==== INPUT DATA ====
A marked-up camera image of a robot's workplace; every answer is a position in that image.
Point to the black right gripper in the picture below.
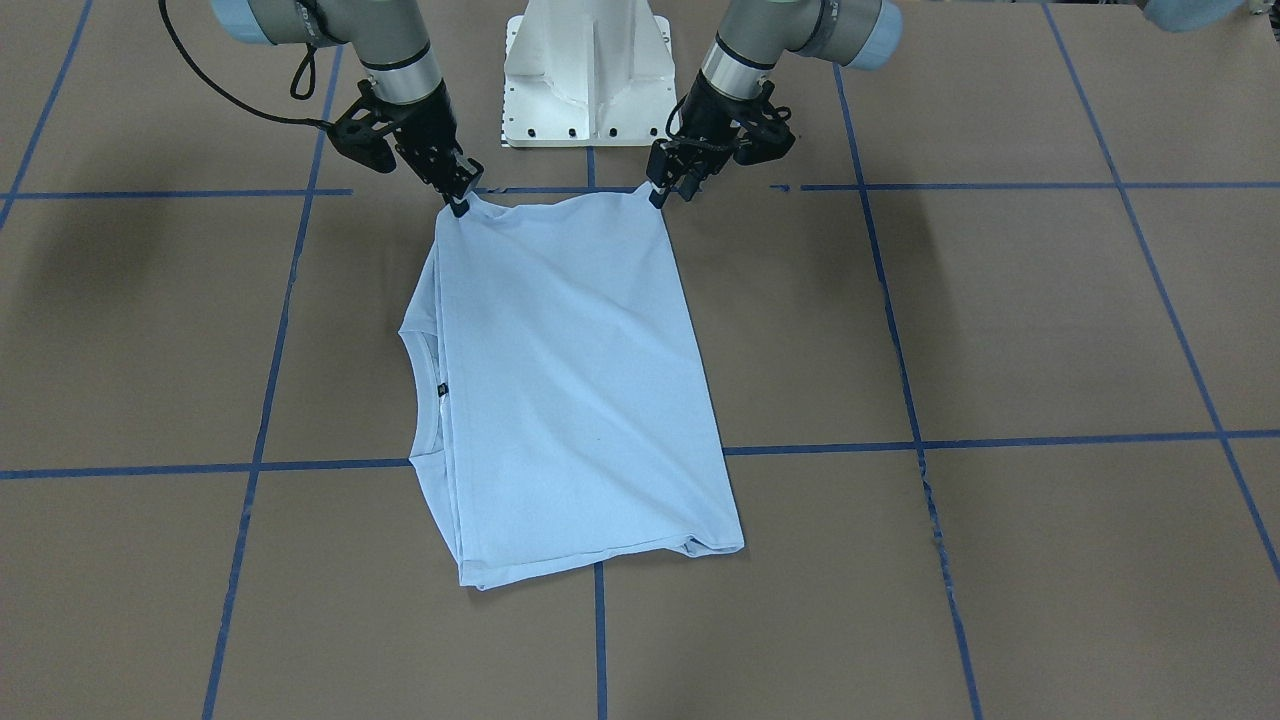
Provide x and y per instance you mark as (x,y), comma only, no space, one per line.
(426,128)

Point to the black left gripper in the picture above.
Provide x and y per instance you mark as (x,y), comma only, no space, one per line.
(706,117)

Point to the light blue t-shirt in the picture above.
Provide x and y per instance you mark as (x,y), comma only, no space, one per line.
(563,412)

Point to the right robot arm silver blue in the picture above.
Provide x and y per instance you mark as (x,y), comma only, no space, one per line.
(390,39)

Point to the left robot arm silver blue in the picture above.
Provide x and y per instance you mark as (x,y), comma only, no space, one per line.
(916,97)

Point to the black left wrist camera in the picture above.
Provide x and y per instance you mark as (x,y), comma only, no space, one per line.
(765,134)

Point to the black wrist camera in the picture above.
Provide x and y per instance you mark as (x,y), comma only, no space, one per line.
(765,134)
(360,133)

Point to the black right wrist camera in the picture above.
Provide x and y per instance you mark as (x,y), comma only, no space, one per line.
(360,133)

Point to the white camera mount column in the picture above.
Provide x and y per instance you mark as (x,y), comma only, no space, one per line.
(586,73)
====
PROBLEM TO WORK ON
Copy every line in the data above that has the string "blue" in it.

ANSWER SECTION
Point to the light blue t-shirt in the picture above.
Point to the right robot arm silver blue in the picture above.
Point to the left robot arm silver blue in the picture above.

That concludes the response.